1. Extra: (In)dependence
Independent observations/errors
• Assumption of most parametric and non-parametric statistics
• Dependent observations: if the values of observations are related to the
value of other observations
Examples of dependence in data
• Case 1: Groups in your dataset. Observations within a group are not
independent. Group structure should be taken into account
• Case 2: Repeated measures. Observations are repeated over time in
the same plot. Repetition should be taken into account
1
Example: Fictive example of linear regression of species richness on soil pH. We model a linear regression and find a negative effect of soil pH
Example: However, imagine that we have two groups in our data. The green observations are all taken from 1 area with high anthropogenic disturbances (and hence, lower species richness). The blue observations are taken from 1 area with low disturbance (and hence, higher species richness). The samples within a group of observations are not independent. When looking at the residuals of all observations in the linear regression, we will see that the blue observations will have in general positive residuals and the green observations in general negative residuals.
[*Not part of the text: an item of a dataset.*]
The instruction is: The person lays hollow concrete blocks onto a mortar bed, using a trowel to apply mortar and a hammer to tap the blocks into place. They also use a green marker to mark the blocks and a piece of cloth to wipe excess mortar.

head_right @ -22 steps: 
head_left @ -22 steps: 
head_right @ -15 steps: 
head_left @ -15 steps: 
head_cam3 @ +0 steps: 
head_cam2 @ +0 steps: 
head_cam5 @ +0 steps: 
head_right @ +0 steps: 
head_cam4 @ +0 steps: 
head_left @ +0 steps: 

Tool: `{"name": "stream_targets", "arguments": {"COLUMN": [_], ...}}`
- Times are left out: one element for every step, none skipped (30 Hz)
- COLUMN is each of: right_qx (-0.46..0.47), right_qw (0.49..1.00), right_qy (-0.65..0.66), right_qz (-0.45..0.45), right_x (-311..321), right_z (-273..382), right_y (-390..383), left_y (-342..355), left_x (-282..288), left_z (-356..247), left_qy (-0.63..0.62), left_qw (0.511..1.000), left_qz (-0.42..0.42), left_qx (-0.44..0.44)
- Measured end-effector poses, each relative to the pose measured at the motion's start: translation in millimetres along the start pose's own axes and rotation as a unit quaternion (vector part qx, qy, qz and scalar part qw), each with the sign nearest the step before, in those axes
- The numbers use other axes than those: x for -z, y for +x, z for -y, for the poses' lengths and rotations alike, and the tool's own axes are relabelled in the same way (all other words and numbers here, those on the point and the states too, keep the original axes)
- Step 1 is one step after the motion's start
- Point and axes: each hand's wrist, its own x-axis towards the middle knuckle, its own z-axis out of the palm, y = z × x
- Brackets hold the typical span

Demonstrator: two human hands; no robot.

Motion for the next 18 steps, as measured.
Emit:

Example: When including group as a covariate in our model, we are actually fitting two lines. If we now look at the residuals, we see no patterns anymore. Independence of errors is achieved (even without independence of observations)
Example: we measured species richness in Meerdaal forest in 1950 and again in 2010. We want to know if there is a significant difference in species richness between the two time periods. The difference between the means of the two groups would be tested with a t-test.
Example: However, imagine that, in 2010, we revisited the plots that were measured in 1950. If we would look at the residuals of the T-test, plots that have positive residuals (high species richness. Eg p1, p2 and p3) in 1950 are more likely to have that in 2010. So again there is no independence of residuals. In this case, we should have to do a paired T-test, which takes into account the non-independence of the data.